[Start of Attachment]
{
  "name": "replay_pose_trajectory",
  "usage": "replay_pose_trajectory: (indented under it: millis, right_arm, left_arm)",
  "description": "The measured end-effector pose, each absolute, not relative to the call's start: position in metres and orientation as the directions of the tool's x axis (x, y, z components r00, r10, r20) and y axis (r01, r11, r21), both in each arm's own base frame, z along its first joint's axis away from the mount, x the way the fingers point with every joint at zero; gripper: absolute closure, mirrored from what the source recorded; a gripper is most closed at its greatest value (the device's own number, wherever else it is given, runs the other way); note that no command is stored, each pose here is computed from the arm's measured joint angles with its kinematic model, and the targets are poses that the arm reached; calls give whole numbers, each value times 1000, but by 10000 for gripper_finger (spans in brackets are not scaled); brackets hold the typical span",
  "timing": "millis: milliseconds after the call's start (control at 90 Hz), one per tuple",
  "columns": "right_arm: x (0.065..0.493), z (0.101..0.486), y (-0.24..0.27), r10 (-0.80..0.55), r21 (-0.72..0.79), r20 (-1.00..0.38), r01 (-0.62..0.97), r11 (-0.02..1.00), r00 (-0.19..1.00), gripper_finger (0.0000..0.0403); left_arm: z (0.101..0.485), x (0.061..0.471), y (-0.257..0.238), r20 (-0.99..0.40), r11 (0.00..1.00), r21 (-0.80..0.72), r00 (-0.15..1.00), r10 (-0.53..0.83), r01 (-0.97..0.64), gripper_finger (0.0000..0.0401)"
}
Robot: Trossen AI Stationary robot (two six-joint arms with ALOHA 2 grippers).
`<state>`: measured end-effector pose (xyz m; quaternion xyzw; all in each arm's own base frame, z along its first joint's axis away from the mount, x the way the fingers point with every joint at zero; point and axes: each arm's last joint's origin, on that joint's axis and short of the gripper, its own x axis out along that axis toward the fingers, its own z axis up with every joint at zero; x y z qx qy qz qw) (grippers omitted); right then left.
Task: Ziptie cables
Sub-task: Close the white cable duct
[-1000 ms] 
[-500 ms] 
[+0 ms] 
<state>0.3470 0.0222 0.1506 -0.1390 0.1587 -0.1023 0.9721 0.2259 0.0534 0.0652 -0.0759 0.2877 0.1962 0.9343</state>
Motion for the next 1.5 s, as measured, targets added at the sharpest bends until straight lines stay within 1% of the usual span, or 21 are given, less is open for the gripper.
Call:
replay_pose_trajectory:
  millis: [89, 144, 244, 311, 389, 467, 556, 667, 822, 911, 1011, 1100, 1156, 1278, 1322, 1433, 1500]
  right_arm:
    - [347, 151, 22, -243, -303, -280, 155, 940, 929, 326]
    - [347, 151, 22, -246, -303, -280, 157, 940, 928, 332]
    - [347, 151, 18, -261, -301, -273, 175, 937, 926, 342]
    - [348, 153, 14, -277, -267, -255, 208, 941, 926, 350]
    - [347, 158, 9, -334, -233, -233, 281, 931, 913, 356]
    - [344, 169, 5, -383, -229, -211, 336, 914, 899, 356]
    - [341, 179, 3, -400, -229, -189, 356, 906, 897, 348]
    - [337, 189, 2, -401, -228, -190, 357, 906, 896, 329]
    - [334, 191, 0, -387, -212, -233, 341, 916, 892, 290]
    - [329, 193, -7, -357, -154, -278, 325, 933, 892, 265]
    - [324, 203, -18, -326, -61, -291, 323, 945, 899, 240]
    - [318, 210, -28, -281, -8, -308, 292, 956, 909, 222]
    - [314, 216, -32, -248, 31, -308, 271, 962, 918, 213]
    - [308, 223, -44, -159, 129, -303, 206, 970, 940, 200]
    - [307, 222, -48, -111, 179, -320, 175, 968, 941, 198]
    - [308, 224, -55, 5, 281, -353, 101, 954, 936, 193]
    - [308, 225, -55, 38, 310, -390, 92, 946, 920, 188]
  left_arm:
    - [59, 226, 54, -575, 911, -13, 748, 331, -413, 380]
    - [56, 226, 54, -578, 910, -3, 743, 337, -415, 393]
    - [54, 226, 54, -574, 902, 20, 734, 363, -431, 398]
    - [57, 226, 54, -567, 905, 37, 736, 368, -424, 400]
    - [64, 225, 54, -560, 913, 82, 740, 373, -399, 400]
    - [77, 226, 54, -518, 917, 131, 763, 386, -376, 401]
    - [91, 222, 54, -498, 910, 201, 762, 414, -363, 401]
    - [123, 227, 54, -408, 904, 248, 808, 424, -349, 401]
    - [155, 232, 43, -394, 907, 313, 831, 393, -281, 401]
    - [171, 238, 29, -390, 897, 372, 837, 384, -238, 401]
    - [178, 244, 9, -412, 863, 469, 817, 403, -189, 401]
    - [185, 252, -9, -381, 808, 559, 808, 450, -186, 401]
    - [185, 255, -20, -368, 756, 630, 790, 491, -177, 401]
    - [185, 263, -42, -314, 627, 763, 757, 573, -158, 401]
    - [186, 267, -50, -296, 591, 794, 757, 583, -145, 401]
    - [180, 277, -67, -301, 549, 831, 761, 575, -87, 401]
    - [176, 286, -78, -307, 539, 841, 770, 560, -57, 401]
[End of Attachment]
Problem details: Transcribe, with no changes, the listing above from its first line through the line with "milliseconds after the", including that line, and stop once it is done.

Reply:
{
  "name": "replay_pose_trajectory",
  "usage": "replay_pose_trajectory: (indented under it: millis, right_arm, left_arm)",
  "description": "The measured end-effector pose, each absolute, not relative to the call's start: position in metres and orientation as the directions of the tool's x axis (x, y, z components r00, r10, r20) and y axis (r01, r11, r21), both in each arm's own base frame, z along its first joint's axis away from the mount, x the way the fingers point with every joint at zero; gripper: absolute closure, mirrored from what the source recorded; a gripper is most closed at its greatest value (the device's own number, wherever else it is given, runs the other way); note that no command is stored, each pose here is computed from the arm's measured joint angles with its kinematic model, and the targets are poses that the arm reached; calls give whole numbers, each value times 1000, but by 10000 for gripper_finger (spans in brackets are not scaled); brackets hold the typical span",
  "timing": "millis: milliseconds after the call's start (control at 90 Hz), one per tuple",

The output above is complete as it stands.